The completion of the legislative procedure for the adoption of the Payment Services Directive (PSD3), Payment Services Regulation (PSR) and Regulation on a Framework for Financial Data Access (FIDA) is envisaged to take place in the next couple of months. The package aims, inter alia, to contribute to further harmonisation and the consistent application of legal requirements, avoiding regulatory arbitrage and ensuring a level playing field between the different types of payment-service providers.

AML/CFT Rules

On 19 June 2024, the EU introduced new legislation to strengthen its AML/CFT framework through an ambitious legislative package comprising Regulation (EU) 2024/1620 (“AMLA Regulation”), Regulation (EU) 2024/1624 (“AML Regulation”) and Directive (EU) 2024/1640 (“6th AML Directive”), with the aim of harmonising AML/CFT rules across EU member states, enhancing supervision and enforcement, and increasing transparency in financial transactions. In summary, a new EU authority dedicated to AML/CFT (AMLA) was established, anti-money laundering rules were for the first time thoroughly harmonised throughout the EU, new obliged entities and stricter due diligence measures were introduced, and clearer rules were set on how financial intelligence units (FIUs) and supervisors work together. The majority of the new AML measures will apply as of 10 July 2027.

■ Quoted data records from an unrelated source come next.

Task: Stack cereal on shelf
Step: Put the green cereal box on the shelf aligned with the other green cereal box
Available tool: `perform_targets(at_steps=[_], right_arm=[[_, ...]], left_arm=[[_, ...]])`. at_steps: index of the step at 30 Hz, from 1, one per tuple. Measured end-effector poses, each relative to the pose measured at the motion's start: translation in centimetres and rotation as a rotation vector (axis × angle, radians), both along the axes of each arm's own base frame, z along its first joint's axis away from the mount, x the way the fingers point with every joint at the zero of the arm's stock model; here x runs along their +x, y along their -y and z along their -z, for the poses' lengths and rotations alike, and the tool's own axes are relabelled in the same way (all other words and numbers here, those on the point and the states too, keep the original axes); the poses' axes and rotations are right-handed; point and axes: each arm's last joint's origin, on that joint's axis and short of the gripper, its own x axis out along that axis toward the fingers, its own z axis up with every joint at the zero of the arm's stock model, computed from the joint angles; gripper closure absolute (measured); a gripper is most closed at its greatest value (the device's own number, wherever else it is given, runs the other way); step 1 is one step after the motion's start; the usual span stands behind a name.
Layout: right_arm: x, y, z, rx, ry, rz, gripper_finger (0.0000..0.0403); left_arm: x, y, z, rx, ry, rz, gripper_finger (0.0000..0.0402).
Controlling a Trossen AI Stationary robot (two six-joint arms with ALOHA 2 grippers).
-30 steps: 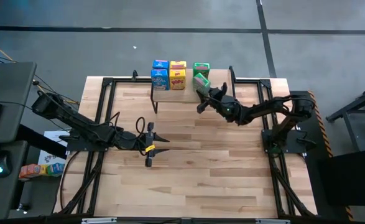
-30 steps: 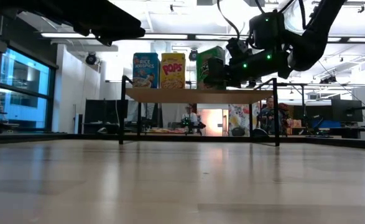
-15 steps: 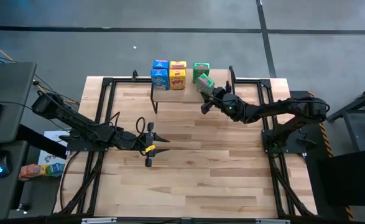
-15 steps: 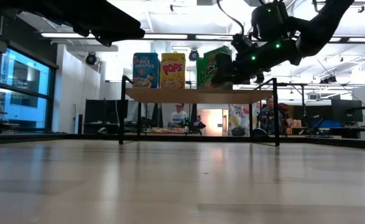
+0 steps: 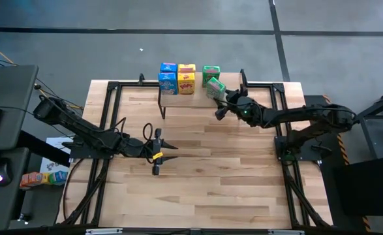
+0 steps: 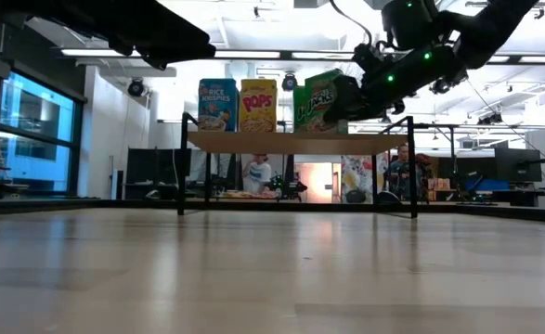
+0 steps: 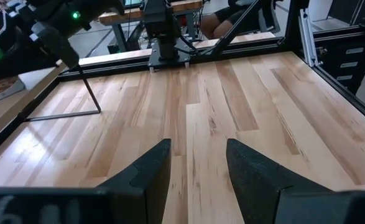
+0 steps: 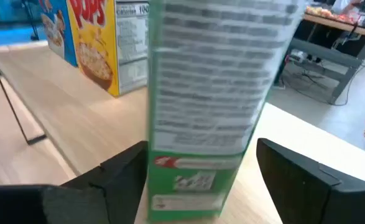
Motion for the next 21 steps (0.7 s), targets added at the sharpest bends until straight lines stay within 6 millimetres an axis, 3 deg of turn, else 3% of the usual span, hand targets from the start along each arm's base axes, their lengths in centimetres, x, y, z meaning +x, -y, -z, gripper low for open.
perform_targets(at_steps=[16,21], right_arm=[[-4.3,-1.4,-2.8,0.116,-0.046,-0.028,0.0123],[-4.3,-2.0,-3.2,0.119,0.0,-0.001,0.0172]], left_arm=[[0.0,-0.1,0.1,0.009,-0.01,-0.016,0.0257],[0.0,-0.1,0.1,0.009,-0.01,-0.016,0.0257]])
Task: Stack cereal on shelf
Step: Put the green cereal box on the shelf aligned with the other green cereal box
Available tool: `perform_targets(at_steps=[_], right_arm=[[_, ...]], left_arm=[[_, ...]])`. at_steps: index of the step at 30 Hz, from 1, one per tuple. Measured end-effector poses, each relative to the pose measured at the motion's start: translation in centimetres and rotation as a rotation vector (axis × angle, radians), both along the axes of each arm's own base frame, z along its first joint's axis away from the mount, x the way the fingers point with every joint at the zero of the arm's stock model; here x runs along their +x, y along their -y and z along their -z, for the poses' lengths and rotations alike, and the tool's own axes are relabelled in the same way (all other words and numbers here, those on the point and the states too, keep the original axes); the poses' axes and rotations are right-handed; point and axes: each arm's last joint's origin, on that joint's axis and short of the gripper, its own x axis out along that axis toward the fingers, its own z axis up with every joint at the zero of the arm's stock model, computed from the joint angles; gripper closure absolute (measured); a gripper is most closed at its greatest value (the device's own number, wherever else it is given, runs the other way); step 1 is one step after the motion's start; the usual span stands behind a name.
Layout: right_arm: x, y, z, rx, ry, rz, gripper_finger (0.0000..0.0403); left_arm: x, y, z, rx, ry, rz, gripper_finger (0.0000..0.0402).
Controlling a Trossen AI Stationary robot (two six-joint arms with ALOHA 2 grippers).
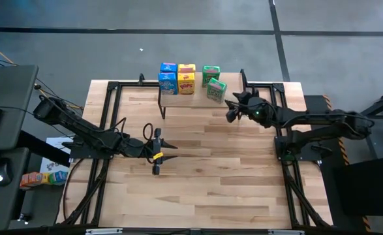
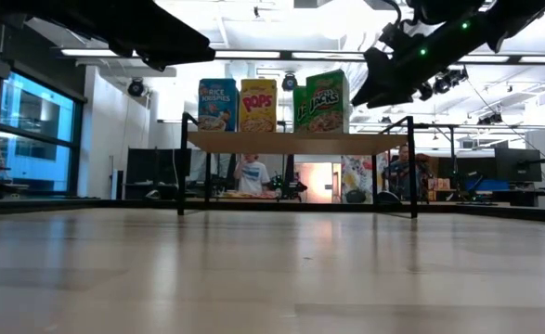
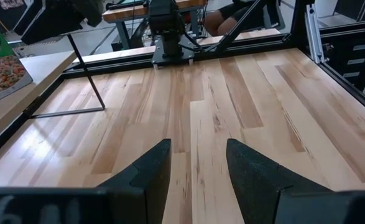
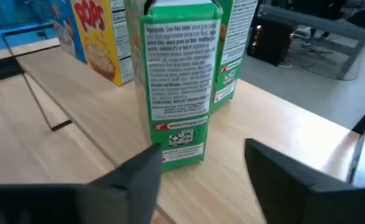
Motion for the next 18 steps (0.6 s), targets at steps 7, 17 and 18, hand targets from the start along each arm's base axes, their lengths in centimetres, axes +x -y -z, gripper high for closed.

Savings and Investment Union

Finally, one important EU strategic objective that must be monitored is around the savings and investment union, a horizontal enabler that will create a financing ecosystem to benefit investments.

In this respect, credit institutions have a central role in financing economic activity in the EU, although this proved to be a disadvantage in the aftermath of the financial and sovereign debt crisis where the need for a more diversified financial system was highlighted. To address such deficiencies, the SIU will allow EU businesses and the economy to have access to more capital and more financing options. Retail savers will have the opportunity, if they wish, to hold more of their savings in higher-yielding capital-market instruments including in view of retirement.

EU credit institutions will be on the forefront of this development, since strong credit institutions operating across borders are necessary for key capital market services, such as listing and trading. They can also play a pivotal role in encouraging retail investor participation to capital markets, mobilising their savings, and ensuring financing for businesses.